*Work instruction*: Search the listing below for the string "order" and copy every line where it occurs.

===== Dataset content

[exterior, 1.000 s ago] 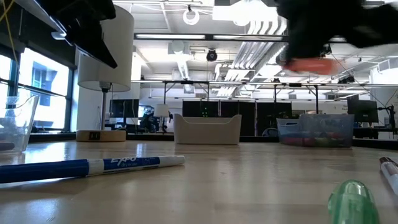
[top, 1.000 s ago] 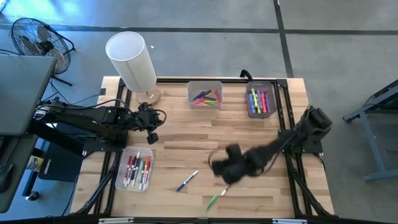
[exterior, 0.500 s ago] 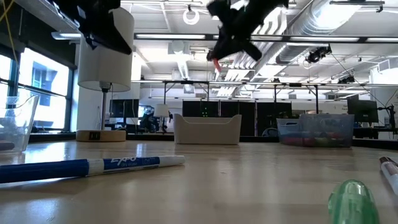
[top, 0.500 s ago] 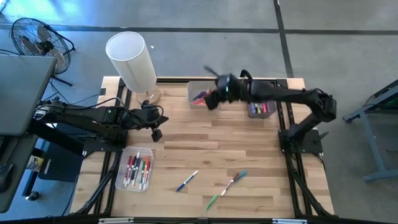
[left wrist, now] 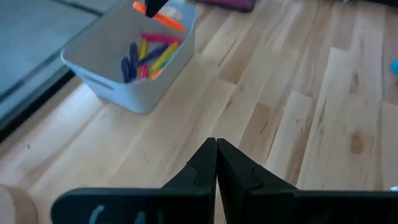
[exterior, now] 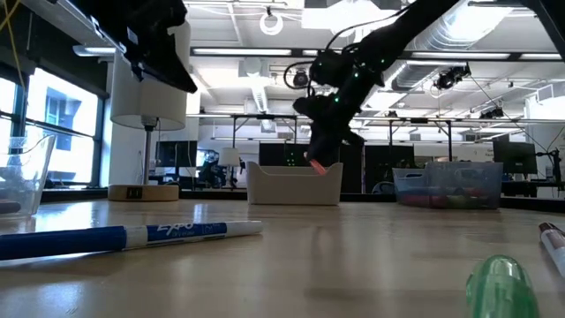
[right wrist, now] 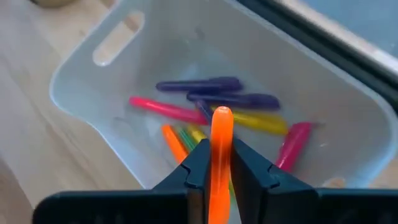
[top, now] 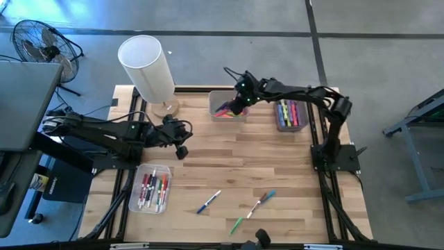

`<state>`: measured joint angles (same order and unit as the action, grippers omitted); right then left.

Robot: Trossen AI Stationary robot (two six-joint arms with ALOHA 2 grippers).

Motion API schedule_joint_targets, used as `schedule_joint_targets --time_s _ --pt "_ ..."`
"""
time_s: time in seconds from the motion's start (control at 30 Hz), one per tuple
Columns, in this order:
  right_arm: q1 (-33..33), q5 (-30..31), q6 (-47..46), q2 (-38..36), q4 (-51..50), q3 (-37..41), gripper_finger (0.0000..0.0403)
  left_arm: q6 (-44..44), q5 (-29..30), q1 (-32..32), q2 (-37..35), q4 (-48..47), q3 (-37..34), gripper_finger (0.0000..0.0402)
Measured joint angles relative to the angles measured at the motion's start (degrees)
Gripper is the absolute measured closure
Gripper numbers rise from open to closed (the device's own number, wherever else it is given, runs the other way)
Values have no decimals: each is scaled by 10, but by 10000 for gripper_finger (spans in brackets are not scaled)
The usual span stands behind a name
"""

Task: Pick & Place Markers
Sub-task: Put the orange pen into the white bin, then put the light blue marker pen into the transparent bin

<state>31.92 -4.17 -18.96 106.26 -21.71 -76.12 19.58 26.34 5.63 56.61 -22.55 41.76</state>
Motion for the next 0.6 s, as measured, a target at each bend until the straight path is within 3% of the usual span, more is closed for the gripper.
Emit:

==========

*Solution below*:
`<state>`: measured joint angles (same order and unit as the action, grippers omitted); right then left.
Columns, in this order:

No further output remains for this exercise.